- Theatrical release poster
- Directed by: James F. Collier
- Screenplay by: James F. Collier
- Based on: Joni: An Unforgettable Story by Joni Eareckson and Joe Musser
- Produced by: Frank R. Jacobson
- Starring: Joni Eareckson Tada
- Cinematography: Frank Raymond
- Edited by: Duane Hartzell
- Music by: Tedd Smith; Rob Tregenza;
- Production company: World Wide Pictures
- Distributed by: World Wide Pictures
- Release date: October 24, 1980;
- Running time: 107 minutes
- Country: United States
- Language: English
- Budget: $2 million

= Joni (film) =

Joni is a 1980 American independent biographical drama film directed by James F. Collier.
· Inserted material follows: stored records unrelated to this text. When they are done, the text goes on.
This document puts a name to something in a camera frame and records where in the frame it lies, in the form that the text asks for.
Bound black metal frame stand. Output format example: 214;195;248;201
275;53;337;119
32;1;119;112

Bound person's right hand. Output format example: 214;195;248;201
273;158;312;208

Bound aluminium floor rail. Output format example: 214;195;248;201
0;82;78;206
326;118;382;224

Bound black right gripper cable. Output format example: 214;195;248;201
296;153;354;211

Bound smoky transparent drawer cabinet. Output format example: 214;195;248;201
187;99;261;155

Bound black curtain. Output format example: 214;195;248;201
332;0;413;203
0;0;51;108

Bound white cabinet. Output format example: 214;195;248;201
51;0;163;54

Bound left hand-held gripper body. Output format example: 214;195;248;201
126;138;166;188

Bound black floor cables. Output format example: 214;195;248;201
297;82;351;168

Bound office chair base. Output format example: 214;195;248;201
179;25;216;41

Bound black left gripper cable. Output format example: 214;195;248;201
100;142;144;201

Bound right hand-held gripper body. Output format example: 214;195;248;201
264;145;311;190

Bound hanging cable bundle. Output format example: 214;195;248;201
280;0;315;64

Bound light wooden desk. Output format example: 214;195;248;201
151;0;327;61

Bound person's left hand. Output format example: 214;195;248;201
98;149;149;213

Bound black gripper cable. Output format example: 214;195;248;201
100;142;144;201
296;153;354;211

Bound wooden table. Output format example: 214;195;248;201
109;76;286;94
It is the true story of Joni Eareckson Tada (played by herself), a seventeen-year-old girl who becomes paralyzed after a diving accident. It is based on her autobiography of the same name. Through her physical, emotional and spiritual struggles, Joni learns to trust in God. Billy Graham financed the film through his company World Wide Pictures and appeared in a cameo.

== Plot ==
In 1967, at age 17, Joni Eareckson is involved in a diving accident that leaves her quadriplegic. As she attempts to come to terms with the reality of her new disability, she seeks the Bible for guidance and her Christian faith grows.

== Production ==
This film was shot on location at Kernan Hospital and the University of Maryland Hospital in Baltimore, Maryland. In Los Angeles, California, it was shot at Rancho Los Amigos Hospital, Veterans Administration and Wadsworth Hospital Center. This movie was filmed in sequence, to help Joni revisit her events surrounding the injury.

== Release ==
Joni premiered on October 24, 1980, in Los Angeles. It played in New York City on March 4, 1983.

== Reception ==
Janet Maslin of The New York Times wrote the film is made more interesting and poignant by casting Tada as herself. TV Guide rated it 2/4 stars and called Tada "a natural actress".